C’era una volta, nell’ultimo giovedì di novembre, un consigliere comunale di nome Piero Perticai che, con santa pazienza, osò fare una cosa temeraria: un’interrogazione. Non una qualunque, ma una di quelle pericolose, scivolose, quasi sovversive: chiedere più sicurezza sulla SR 71 a Rigutino.
Apriti cielo.
Qualcuno prese quelle righe – oggi ingiallite ma allora freschissime – e le usò come clave politiche, più per colpire che per capire. “Ma guarda questo, parla di semafori!”, come se il semaforo fosse un animale mitologico e non un banalissimo aggeggio rosso-giallo-verde inventato apposta per salvare vite umane.
Eppure nell’interrogazione era tutto scritto chiaro: incidenti, traffico, pedoni, ciclisti, automobilisti distratti come piccioni in piazza Grande. E soprattutto una proposta eretica: un semaforo a chiamata pedonale, di quelli che costringono l’automobilista a smettere di guardare il telefono e a guardare la strada.
All’epoca, però, no.
All’epoca era colpa di Perticai, del momento sbagliato, del colore politico, forse pure delle stelle avverse.
Oggi, dopo due incidenti a Olmo, succede il miracolo: gli abitanti del paese chiedono esattamente la stessa cosa.

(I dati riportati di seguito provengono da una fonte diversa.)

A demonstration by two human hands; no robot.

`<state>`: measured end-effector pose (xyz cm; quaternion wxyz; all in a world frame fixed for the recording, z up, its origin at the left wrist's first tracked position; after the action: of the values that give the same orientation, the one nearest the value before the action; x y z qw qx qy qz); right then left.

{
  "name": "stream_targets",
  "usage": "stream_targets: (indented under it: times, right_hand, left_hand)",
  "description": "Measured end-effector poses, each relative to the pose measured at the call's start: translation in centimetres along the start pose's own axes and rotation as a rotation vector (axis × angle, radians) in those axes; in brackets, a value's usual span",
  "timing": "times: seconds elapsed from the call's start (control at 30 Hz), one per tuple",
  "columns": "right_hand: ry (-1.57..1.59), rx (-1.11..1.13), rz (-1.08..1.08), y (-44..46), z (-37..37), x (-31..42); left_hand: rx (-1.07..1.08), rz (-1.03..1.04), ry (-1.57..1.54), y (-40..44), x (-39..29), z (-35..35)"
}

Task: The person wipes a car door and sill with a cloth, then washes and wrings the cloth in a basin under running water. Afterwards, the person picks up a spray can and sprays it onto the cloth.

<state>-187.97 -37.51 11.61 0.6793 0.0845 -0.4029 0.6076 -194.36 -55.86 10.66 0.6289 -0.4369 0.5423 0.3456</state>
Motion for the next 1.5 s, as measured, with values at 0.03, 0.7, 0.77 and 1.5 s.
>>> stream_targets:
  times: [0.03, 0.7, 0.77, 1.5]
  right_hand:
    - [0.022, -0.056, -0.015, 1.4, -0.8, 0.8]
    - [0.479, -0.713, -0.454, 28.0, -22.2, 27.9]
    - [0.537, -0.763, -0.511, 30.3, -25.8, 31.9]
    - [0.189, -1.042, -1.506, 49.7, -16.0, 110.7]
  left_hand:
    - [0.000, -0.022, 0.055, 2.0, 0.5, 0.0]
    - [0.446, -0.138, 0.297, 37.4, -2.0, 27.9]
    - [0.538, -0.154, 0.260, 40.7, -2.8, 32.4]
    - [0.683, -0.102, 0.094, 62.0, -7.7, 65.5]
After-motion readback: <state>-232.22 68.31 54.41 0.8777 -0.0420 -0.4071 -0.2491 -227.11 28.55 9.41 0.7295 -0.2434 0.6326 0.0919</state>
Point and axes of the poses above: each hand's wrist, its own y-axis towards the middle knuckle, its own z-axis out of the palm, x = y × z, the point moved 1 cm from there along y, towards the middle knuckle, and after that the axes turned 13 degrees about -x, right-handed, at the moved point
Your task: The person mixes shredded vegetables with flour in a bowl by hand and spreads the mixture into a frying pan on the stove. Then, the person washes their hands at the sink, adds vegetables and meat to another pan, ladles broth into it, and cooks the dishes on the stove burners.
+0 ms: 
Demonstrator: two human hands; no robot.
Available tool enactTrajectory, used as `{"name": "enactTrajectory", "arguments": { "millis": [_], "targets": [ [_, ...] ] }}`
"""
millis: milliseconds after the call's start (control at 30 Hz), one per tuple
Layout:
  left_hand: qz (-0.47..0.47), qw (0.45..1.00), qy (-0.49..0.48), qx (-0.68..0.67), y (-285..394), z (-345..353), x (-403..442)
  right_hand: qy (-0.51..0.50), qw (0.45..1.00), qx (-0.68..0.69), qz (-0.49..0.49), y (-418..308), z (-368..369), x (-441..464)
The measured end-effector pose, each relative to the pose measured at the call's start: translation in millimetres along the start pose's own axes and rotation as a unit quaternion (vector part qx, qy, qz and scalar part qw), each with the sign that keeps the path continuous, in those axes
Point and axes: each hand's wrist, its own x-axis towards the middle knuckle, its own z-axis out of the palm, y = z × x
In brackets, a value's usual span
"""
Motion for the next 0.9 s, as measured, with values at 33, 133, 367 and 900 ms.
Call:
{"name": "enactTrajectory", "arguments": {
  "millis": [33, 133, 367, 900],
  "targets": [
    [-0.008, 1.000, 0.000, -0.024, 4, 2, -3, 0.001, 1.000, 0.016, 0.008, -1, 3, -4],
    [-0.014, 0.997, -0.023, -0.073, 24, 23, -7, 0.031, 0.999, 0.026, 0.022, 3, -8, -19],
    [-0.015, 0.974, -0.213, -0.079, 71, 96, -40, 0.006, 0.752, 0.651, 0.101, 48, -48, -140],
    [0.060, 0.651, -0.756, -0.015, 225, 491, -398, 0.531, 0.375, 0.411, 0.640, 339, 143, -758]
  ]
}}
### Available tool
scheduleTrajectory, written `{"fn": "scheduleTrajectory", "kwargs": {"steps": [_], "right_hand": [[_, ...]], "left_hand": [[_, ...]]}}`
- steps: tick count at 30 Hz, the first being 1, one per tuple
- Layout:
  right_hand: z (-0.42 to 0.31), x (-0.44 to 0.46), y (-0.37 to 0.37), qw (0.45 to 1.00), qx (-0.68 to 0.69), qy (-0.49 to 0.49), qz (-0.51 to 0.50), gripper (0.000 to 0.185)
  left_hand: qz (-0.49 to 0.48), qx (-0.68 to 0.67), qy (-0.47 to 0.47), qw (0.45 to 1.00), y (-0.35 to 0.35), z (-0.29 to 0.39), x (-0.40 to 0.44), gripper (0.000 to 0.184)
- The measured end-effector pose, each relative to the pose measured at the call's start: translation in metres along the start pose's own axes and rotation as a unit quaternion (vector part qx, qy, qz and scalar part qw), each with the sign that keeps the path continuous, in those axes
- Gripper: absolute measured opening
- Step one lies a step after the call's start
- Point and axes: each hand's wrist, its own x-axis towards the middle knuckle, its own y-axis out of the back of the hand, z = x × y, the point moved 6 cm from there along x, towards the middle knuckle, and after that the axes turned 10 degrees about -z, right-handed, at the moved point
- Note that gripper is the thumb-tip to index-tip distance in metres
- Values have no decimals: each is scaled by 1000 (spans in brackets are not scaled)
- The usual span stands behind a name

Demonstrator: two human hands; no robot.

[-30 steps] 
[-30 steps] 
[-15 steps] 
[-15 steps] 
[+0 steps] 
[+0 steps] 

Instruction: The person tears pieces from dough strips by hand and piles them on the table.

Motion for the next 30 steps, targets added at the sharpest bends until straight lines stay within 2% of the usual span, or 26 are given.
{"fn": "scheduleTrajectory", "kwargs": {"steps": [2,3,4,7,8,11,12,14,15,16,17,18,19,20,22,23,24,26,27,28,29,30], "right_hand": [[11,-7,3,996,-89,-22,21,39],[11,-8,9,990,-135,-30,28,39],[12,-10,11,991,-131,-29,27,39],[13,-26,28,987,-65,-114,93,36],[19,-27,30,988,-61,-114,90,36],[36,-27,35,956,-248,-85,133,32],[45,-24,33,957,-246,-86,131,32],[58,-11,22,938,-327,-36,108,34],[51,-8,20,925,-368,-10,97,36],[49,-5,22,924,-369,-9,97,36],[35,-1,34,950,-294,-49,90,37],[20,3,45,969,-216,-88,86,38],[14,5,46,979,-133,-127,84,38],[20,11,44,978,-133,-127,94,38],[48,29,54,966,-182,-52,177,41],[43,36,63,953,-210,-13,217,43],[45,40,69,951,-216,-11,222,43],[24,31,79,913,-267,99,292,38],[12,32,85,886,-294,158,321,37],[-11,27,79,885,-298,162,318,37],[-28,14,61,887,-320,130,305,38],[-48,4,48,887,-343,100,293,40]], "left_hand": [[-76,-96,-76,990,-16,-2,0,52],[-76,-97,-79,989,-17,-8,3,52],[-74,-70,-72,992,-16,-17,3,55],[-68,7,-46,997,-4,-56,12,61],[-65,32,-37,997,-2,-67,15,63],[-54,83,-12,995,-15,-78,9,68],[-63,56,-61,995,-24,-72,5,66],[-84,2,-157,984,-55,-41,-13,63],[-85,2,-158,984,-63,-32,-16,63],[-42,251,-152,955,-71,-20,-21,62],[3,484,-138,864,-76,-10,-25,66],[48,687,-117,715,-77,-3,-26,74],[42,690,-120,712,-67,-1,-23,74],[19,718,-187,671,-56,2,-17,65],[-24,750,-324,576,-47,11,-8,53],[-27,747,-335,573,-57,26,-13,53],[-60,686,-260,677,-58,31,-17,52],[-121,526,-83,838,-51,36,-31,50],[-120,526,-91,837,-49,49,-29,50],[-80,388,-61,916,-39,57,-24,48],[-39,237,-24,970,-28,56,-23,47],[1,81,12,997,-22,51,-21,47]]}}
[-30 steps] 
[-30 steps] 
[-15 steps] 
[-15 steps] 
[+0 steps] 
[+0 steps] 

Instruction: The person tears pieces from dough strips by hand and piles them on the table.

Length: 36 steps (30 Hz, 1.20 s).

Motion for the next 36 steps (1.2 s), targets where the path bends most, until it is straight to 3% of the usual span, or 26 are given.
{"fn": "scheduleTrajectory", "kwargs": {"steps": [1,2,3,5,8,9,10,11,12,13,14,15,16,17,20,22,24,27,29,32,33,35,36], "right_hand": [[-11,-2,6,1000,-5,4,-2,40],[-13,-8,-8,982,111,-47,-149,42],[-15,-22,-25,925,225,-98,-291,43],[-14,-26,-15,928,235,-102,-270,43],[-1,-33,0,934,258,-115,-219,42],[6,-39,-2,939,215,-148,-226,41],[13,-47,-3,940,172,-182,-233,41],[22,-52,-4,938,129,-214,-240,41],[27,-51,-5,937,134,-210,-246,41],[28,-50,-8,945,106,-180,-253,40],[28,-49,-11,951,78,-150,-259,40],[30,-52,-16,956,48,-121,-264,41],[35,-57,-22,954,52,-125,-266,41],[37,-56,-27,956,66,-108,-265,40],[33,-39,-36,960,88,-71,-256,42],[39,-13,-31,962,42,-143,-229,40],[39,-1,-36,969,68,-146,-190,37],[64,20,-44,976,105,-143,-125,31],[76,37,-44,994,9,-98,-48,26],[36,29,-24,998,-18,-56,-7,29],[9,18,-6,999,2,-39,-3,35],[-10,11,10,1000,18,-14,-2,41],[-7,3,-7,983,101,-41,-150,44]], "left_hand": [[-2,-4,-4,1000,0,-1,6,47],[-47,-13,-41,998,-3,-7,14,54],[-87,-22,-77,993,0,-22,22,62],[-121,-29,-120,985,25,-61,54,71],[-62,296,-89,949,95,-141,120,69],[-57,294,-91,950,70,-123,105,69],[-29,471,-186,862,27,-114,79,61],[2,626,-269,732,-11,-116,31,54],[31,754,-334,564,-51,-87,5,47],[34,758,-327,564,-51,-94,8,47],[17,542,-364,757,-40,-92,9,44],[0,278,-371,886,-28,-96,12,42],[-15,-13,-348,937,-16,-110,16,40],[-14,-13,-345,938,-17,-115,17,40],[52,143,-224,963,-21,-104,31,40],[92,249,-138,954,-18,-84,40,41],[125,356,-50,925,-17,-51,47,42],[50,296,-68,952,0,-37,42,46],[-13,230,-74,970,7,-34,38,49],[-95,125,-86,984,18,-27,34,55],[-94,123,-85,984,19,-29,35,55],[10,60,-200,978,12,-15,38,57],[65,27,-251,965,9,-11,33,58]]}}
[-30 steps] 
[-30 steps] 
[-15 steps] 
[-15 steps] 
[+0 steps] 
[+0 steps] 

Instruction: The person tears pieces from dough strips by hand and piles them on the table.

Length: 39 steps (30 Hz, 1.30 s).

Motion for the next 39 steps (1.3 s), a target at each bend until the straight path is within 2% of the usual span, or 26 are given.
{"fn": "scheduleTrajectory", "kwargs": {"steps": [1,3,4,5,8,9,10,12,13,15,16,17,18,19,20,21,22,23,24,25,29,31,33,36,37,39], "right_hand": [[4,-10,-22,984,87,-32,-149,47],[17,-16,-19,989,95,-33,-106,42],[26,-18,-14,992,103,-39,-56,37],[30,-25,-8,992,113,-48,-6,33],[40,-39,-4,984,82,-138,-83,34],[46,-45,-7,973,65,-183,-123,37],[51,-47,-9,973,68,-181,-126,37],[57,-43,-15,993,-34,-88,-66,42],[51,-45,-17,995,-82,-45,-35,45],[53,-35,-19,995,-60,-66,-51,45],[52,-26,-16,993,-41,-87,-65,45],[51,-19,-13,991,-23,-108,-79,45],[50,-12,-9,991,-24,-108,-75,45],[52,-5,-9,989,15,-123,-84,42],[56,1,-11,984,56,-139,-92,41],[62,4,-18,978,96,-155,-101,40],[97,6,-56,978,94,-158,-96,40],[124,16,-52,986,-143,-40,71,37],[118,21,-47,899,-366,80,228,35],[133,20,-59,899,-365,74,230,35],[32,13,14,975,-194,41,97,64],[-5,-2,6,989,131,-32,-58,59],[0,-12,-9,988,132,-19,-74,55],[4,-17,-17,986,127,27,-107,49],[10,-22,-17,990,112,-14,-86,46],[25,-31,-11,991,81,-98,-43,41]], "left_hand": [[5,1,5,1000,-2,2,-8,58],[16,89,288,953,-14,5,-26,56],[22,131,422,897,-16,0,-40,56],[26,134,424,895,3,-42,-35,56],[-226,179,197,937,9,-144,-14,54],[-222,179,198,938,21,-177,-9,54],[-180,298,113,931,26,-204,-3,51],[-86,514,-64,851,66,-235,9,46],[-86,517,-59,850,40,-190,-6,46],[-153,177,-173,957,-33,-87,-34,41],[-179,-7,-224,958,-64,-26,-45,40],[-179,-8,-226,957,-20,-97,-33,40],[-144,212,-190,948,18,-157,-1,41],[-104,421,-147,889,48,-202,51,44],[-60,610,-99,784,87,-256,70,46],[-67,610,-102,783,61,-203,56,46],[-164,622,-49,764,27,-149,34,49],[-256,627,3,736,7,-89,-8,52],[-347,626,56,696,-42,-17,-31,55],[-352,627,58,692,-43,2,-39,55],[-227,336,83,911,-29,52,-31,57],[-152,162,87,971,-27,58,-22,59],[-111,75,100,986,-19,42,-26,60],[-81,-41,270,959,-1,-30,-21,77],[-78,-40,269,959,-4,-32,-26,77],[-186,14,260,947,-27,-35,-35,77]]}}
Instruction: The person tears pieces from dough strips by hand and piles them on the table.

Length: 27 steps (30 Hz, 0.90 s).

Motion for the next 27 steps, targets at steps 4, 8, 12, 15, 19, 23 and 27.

Lo stesso semaforo. La stessa chiamata pedonale. La stessa attenzione che, guarda caso, era già stata messa nero su bianco mesi fa.
Il semaforo, si scopre ora, è utile.
Perché richiama l’attenzione.
Perché ferma le auto.
Perché salva le persone, anche quelle che attraversano senza fare polemica.
Morale della favola:
ieri era propaganda, oggi è buonsenso.
Ieri era un attacco da respingere, oggi è una richiesta popolare.
Nel frattempo il semaforo, zitto zitto, continua a non esserci. Ma almeno una cosa è chiara: il rosso lo aveva visto prima chi guardava la strada, non chi correva più forte.





Mentre continuano a progettare varianti sui campi dove potrebbero non servire se ne infischiano dei centri abitati. Parlo di Rassina, Subbiano, Olmo, questi i tre dove, al momento, non c’è neanche un barlume di pensiero su dove come e quindi quando realizzare le varianti che mettano in sicurezza i centri abitati citati. Però si costruiscono quelle a Riccio verso Terontola (in una piana deserta) e quella a Santa Mama (arrampicata sulla roccia quando c’erano tutto lo spazio disponibile oltre Arno !!!
Detto questo un semaforo li (anche di quelli a chiamata) sarebbe deflagrante (parlo dal puntio di vista degli automobilisti) creerebbe file infinite in entrambi i sensi.
Dal punto di vista degli abitanti invece lo capisco. Quindi se deve servire a smuovere le sopite membra dei governanti Comunali, Provinciali e Regionali (perchè la strada è della Regione gestita dalla Provincia e che ricade nel Comune di Arezzo) ben venga un semaforo che intoppi tutto, ma se deve essere la soluzione definitiva (dicendo abbiamo risolto il problema) meglio di no!